Student loans are a total bitch (which I wouldn’t know because my Daddy pays ALLLLL my bills <3 <3 <3) which is the only reason I can assume Sarah Elizabeth Furay, 19, allegedly decided that dealing drugs out of her College Station apartment would be a good idea. Well, maybe it wasn’t the loans (for all we know she isn’t even a student) – maybe she watched a few too many episodes of Breaking Bad and got hopped up on the idea of making millions without ever having to go to class again. Whatever her reasoning, girl was rollin’ in a literal shitload of drugs.

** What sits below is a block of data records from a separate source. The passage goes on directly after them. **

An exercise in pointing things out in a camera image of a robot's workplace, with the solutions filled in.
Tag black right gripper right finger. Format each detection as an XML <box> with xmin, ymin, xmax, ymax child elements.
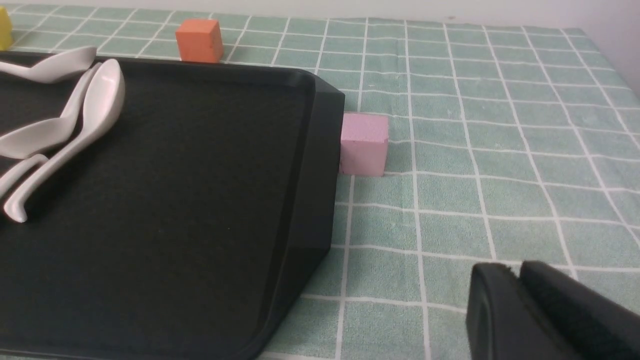
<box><xmin>519</xmin><ymin>260</ymin><xmax>640</xmax><ymax>360</ymax></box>

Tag green checked tablecloth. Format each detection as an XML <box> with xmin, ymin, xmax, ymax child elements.
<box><xmin>1</xmin><ymin>0</ymin><xmax>640</xmax><ymax>360</ymax></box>

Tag orange foam cube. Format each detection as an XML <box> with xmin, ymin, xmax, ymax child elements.
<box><xmin>174</xmin><ymin>18</ymin><xmax>224</xmax><ymax>64</ymax></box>

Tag black plastic tray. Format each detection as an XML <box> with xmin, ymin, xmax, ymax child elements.
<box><xmin>0</xmin><ymin>57</ymin><xmax>346</xmax><ymax>360</ymax></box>

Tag white spoon middle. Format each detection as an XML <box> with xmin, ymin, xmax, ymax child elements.
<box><xmin>0</xmin><ymin>63</ymin><xmax>102</xmax><ymax>159</ymax></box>

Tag white spoon front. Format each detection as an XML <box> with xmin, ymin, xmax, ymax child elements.
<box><xmin>0</xmin><ymin>153</ymin><xmax>49</xmax><ymax>198</ymax></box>

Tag pink foam cube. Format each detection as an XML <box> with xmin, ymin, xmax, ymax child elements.
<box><xmin>339</xmin><ymin>112</ymin><xmax>389</xmax><ymax>177</ymax></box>

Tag yellow foam cube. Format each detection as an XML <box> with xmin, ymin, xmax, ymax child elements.
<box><xmin>0</xmin><ymin>6</ymin><xmax>14</xmax><ymax>51</ymax></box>

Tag white spoon right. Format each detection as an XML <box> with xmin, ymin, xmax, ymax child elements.
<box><xmin>3</xmin><ymin>58</ymin><xmax>126</xmax><ymax>223</ymax></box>

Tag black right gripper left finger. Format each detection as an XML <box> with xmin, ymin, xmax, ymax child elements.
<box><xmin>465</xmin><ymin>263</ymin><xmax>581</xmax><ymax>360</ymax></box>

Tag white spoon at tray back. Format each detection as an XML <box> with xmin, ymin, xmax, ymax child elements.
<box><xmin>0</xmin><ymin>46</ymin><xmax>98</xmax><ymax>84</ymax></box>

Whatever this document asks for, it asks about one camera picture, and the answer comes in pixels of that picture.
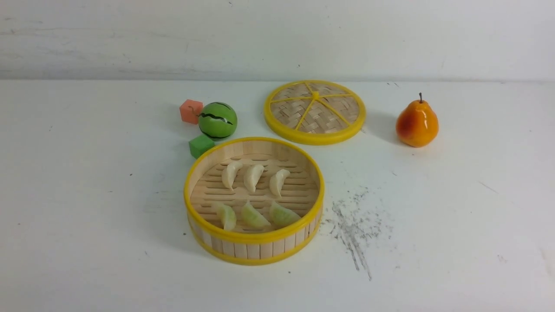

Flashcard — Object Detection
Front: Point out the white dumpling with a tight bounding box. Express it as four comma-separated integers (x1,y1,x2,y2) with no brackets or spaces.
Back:
221,161,243,191
269,169,290,198
243,164,265,194

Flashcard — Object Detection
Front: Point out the green dumpling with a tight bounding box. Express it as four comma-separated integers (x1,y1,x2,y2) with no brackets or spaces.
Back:
269,201,301,228
212,202,237,231
241,200,271,229

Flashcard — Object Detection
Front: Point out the bamboo steamer tray yellow rim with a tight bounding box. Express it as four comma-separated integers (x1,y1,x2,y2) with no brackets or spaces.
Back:
183,137,325,265

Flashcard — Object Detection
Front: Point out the bamboo steamer lid yellow rim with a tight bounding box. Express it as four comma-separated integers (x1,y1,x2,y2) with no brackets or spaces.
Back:
263,80,366,146

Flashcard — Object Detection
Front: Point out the green toy watermelon ball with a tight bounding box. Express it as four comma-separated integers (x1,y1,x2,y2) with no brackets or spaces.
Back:
198,101,238,141

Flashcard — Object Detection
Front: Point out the green foam cube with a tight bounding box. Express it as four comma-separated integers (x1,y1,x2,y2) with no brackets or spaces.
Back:
188,134,215,159

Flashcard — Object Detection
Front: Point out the orange foam cube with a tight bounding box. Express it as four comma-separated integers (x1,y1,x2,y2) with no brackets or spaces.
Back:
179,99,204,125

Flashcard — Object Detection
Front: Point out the orange toy pear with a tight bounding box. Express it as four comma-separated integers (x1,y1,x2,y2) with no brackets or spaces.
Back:
395,92,439,148

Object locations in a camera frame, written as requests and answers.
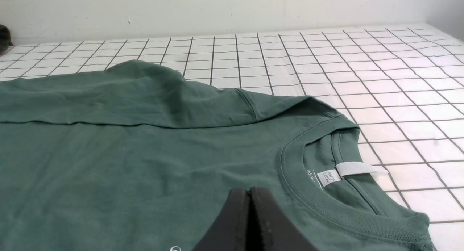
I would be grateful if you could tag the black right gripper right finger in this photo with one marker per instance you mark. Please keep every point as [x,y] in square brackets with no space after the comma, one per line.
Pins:
[270,228]

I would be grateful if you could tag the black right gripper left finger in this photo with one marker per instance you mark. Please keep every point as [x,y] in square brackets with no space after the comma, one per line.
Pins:
[229,230]

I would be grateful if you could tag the green long-sleeved shirt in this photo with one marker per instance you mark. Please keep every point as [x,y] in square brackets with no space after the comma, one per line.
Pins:
[137,158]

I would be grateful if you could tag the white grid-patterned tablecloth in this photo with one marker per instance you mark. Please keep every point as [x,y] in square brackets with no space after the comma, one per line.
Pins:
[402,85]

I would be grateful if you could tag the dark olive garment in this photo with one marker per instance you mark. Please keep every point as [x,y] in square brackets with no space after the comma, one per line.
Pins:
[5,39]

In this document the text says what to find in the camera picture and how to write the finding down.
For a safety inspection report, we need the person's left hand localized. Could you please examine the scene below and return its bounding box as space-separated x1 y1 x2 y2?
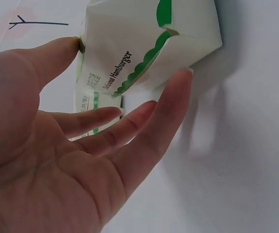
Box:
0 36 194 233

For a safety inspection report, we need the white green paper burger box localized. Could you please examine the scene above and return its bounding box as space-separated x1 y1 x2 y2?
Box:
72 0 224 143

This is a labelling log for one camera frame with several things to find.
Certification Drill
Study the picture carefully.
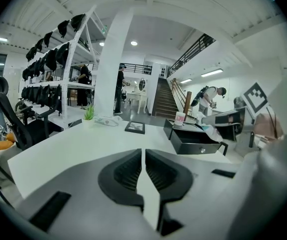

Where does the black mezzanine railing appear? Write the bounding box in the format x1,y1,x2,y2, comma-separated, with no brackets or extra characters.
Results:
167,33,217,78

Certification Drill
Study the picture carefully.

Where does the brown wooden staircase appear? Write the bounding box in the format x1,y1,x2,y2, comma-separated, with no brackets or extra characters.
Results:
151,77,180,118

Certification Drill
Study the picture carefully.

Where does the white jar with pink label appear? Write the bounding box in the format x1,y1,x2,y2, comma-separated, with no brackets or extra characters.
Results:
174,111,187,128

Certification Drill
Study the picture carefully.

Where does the person's right hand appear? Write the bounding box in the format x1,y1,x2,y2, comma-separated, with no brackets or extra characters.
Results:
255,112,285,140

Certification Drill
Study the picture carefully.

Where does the white dressing table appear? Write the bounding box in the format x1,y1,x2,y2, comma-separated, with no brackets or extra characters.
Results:
125,78,149,115

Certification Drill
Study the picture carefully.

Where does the orange cushion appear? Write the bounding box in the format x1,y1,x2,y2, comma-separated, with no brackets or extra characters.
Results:
0,133,17,153

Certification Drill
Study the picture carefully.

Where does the long tube ceiling light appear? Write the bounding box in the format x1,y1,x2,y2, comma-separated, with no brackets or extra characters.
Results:
200,68,224,78

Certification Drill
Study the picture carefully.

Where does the black drawer box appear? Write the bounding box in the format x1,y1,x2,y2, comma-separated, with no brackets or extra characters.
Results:
163,118,229,156

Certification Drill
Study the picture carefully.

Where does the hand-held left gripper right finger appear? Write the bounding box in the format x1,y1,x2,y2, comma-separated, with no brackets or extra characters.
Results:
145,148,194,237

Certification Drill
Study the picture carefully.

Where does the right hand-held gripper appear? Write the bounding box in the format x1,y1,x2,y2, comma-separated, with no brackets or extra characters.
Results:
201,81,270,149

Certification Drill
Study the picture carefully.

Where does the black picture frame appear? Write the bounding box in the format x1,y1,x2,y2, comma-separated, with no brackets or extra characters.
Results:
124,120,146,135

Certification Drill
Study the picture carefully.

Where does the black office chair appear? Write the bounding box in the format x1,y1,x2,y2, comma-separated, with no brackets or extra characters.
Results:
0,91,62,152

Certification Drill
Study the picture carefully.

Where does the white metal shelf rack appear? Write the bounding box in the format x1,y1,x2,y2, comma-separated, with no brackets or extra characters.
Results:
20,4,101,130

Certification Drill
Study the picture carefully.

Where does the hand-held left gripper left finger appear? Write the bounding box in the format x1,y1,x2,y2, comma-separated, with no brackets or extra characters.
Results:
97,148,145,214

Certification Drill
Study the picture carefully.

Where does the row of black bags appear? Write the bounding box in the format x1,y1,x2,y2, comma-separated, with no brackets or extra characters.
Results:
20,13,86,109

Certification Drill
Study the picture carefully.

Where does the small green potted plant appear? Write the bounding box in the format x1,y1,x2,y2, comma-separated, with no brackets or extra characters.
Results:
81,103,96,128

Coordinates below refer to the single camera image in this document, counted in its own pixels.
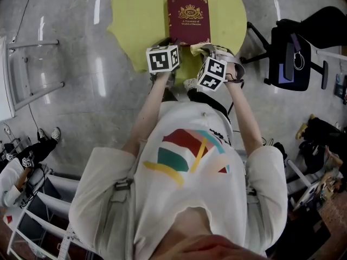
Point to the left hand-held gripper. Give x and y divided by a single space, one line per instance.
160 59

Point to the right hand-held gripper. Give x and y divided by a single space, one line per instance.
212 72

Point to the yellow cloth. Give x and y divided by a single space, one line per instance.
196 49

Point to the dark red book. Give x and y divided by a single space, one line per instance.
176 28

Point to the person's left forearm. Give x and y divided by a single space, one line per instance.
151 104

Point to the person's right forearm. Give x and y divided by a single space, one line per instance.
244 112

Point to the person's right hand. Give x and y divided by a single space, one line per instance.
231 71

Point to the person's white shoe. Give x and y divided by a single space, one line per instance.
191 84

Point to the yellow-green round tablecloth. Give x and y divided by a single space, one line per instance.
135 15

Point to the person's black trousers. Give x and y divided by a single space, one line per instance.
206 99

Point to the purple cloth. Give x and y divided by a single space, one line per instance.
283 77

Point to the small purple strip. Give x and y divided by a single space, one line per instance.
296 42

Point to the black office chair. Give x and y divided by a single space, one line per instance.
301 77

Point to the white desk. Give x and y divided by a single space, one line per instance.
333 55

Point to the person's white printed shirt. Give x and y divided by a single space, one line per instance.
189 194

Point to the white table with metal legs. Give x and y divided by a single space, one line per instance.
5 85

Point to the white shelf unit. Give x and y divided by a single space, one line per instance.
62 184

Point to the person's neck and chin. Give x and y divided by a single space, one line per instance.
195 226

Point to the white table frame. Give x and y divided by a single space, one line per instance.
299 172

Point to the white perforated rail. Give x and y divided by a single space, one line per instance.
66 240

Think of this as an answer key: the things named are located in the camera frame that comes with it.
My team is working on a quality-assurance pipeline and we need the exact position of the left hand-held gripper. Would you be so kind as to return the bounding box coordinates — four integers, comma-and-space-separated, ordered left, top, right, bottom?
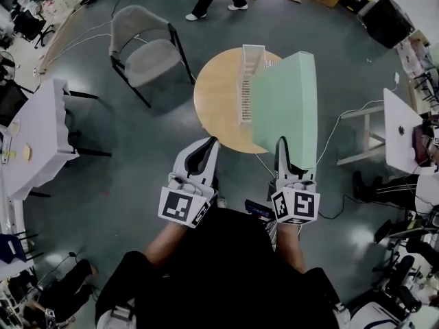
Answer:
157, 136, 222, 229

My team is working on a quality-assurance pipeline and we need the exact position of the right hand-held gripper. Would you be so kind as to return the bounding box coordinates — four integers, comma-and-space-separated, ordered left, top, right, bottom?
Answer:
270, 136, 322, 226

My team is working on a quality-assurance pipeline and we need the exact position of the light green board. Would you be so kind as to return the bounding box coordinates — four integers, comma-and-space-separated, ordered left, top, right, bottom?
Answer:
250, 51, 318, 171

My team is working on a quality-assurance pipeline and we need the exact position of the white slotted rack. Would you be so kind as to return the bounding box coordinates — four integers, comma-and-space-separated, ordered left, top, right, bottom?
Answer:
236, 44, 268, 130

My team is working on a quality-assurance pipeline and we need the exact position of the person's left forearm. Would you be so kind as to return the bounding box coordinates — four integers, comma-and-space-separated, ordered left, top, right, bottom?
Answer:
143, 223, 189, 270

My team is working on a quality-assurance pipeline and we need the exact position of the person's right forearm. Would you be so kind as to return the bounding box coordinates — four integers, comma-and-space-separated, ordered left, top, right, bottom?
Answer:
276, 221, 307, 273

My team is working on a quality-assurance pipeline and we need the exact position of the black cube box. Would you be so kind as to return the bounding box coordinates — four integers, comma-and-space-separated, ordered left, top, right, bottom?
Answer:
361, 0, 412, 49

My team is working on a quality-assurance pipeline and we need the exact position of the black electronic device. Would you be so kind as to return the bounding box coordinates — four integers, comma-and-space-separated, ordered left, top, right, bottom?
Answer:
244, 199, 274, 219

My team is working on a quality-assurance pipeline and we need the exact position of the round wooden table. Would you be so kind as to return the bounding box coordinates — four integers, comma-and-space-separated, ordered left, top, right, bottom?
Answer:
193, 46, 285, 156

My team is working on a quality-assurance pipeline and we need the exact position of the person's black shirt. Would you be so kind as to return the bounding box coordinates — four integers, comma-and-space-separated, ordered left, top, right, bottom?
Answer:
95, 206, 351, 329

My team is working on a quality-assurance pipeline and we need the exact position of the grey chair with black legs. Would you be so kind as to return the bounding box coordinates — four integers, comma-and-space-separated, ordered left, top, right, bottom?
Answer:
108, 4, 196, 109

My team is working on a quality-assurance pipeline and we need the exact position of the white trestle desk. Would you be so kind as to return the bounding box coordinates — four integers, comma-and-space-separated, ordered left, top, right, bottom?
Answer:
335, 87, 425, 176

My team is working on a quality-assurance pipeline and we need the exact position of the dark red round case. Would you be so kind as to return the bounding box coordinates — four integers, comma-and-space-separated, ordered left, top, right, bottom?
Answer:
411, 123, 433, 160

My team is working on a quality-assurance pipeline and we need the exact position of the table with white cloth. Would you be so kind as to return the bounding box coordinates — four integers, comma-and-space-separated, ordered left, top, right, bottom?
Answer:
6, 77, 112, 200

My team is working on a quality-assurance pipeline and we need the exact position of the white rounded machine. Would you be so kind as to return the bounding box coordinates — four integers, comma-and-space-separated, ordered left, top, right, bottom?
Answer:
349, 300, 439, 329

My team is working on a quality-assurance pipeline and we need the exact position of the black mesh chair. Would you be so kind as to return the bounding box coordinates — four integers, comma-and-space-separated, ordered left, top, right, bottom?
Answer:
0, 79, 30, 128

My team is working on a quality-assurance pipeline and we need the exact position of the dark blue chair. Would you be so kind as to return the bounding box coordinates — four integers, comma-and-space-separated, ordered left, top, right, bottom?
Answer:
0, 231, 45, 265

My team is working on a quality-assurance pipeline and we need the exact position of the black office chair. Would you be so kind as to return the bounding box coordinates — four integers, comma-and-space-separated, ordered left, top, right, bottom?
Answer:
13, 10, 55, 49

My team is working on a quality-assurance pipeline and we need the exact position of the white floor cable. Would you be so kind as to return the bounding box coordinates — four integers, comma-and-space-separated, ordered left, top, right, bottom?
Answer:
315, 99, 385, 166

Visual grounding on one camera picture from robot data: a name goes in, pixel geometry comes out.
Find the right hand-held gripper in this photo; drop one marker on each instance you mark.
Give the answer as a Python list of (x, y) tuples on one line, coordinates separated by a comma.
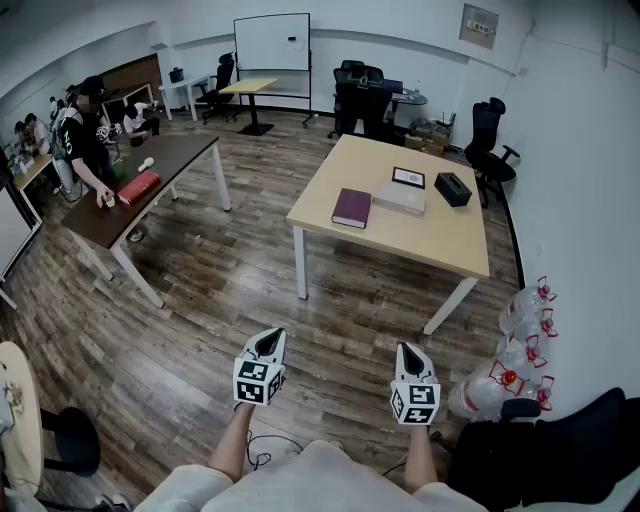
[(417, 400)]

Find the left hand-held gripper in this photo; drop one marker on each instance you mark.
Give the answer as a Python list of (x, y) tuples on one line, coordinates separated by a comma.
[(252, 382)]

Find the maroon book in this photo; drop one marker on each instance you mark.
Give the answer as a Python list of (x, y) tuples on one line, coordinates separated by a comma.
[(351, 207)]

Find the beige book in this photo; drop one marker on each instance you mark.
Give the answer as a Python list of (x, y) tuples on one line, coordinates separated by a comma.
[(400, 197)]

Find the person's left forearm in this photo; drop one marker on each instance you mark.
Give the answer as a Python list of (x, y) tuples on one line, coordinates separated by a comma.
[(232, 445)]

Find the person's right forearm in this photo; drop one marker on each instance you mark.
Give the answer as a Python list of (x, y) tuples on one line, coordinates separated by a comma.
[(420, 460)]

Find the light wooden table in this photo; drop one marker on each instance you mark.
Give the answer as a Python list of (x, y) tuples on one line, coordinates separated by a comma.
[(400, 240)]

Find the person's beige clothing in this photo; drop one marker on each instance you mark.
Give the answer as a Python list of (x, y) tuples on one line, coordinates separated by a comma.
[(325, 480)]

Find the black office chair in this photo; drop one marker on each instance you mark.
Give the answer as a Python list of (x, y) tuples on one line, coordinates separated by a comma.
[(487, 130), (575, 440), (362, 107), (222, 75), (352, 70)]

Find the black tissue box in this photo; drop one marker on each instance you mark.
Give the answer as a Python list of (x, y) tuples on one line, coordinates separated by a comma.
[(452, 190)]

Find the black framed picture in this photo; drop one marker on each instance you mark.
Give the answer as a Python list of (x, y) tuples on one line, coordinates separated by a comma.
[(408, 177)]

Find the red box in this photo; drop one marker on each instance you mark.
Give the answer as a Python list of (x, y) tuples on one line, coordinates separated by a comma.
[(139, 187)]

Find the black stool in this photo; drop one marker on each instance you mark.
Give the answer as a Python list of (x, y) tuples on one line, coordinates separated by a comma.
[(72, 442)]

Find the dark brown table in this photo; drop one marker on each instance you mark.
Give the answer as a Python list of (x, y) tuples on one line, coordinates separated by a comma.
[(165, 155)]

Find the small white object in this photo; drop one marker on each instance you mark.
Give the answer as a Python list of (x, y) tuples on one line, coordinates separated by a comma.
[(146, 164)]

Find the cardboard box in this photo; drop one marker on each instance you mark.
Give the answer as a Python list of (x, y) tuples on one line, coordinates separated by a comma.
[(425, 137)]

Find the green box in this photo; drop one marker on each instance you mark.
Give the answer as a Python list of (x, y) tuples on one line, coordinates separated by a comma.
[(119, 168)]

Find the black router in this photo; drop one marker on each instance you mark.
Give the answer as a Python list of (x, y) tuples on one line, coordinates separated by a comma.
[(446, 121)]

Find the round beige table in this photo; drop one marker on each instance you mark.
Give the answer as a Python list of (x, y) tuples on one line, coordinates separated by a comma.
[(22, 440)]

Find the small yellow table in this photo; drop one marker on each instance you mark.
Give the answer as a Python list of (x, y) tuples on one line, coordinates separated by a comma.
[(247, 85)]

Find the dark round desk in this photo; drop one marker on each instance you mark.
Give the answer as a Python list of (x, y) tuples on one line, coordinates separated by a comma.
[(412, 98)]

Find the white partition board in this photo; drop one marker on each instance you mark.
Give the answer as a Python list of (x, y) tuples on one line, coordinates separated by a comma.
[(12, 230)]

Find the open laptop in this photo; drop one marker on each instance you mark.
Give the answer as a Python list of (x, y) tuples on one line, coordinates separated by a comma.
[(392, 86)]

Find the black pot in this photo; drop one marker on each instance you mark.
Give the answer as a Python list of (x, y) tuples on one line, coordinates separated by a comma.
[(176, 75)]

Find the light wood desk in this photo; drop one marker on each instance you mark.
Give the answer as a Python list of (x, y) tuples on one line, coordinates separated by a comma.
[(32, 170)]

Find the whiteboard on stand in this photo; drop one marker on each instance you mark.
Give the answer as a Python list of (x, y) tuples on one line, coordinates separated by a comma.
[(272, 42)]

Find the white frame desk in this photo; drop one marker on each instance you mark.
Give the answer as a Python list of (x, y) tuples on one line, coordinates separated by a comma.
[(132, 89)]

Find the grey wall panel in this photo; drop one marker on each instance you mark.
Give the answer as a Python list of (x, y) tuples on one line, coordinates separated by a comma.
[(479, 25)]

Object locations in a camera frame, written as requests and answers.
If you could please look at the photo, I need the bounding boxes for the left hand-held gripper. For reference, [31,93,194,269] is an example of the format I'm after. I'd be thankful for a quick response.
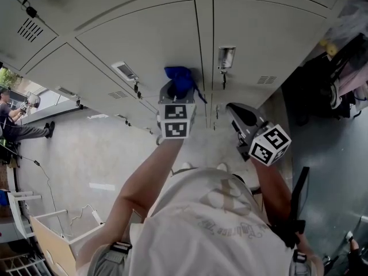
[156,79,198,140]

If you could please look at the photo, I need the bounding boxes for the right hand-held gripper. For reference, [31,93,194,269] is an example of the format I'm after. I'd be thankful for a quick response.
[226,102,292,166]

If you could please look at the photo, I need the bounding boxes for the blue cleaning cloth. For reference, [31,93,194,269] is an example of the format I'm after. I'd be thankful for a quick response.
[163,66,208,105]

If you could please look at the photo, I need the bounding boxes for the grey metal locker door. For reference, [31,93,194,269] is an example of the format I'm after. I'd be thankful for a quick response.
[74,0,209,117]

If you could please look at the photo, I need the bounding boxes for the grey metal locker cabinet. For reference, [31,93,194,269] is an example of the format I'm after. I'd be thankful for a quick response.
[0,0,354,139]

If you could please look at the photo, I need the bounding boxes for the person's left forearm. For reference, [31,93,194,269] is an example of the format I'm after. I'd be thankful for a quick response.
[76,138,185,270]

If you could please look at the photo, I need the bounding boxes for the person's right forearm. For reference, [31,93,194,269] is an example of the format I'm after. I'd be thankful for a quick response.
[252,159,324,276]

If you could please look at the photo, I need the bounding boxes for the black bag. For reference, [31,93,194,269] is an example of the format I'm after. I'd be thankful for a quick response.
[281,67,354,126]

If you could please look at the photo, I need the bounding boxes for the black flat screen device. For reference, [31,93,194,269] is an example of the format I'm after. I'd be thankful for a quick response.
[270,166,311,248]

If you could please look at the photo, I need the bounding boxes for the small yellow item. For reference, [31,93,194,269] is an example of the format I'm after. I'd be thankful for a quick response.
[319,39,339,57]

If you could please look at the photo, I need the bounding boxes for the black clothes rack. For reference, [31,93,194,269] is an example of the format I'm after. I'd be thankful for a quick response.
[327,33,368,112]

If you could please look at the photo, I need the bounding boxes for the grey window sill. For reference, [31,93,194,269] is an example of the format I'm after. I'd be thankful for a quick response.
[20,93,127,126]

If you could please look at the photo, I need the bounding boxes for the person's white printed t-shirt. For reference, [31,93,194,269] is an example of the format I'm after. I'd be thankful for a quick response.
[131,167,294,276]

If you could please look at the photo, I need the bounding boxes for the white power strip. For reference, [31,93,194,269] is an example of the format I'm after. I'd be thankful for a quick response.
[68,204,106,238]

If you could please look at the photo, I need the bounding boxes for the set of black locker keys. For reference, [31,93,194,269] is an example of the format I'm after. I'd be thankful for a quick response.
[21,0,228,135]

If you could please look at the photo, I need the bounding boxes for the black office chair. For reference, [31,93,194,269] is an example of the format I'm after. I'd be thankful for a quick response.
[0,138,22,169]

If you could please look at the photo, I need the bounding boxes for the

I’m impressed by the list, even if it’s probably making her parents cry:
College Station Police went to Furay’s apartment with a search warrant and found five different types of drugs, packaging material, two digital scales and a handwritten drug price list in her bedroom.
According to the probable cause statement, officers found 31.5 grams of packaged cocaine, 126 grams of high grade marijuana, 29 “ecstasy” tablets, methamphetamine and a 60 doses of a drug similar to LSD.
Police say that Furay admitted to having marijuana and cocaine in her bedroom, but a search of her cell phone also showed that she was selling cocaine, “acid,” marijuana and other drugs as well.(via)
Imagine showing up to your friendly neighborhood ecstasy dealer and having them look like Sarah instead of this:
No joke I’d pay some inflated prices if I didn’t have to deal with a 350-pound hairy man who tries to get me to linger around and keep him company. Thanks but no thanks dude, I’d rather butt chug a hamster than chill out in your janky-ass apartment all day.
In other words, someone tell Sarah to hit me up if/when she gets out – I’m running low on bud.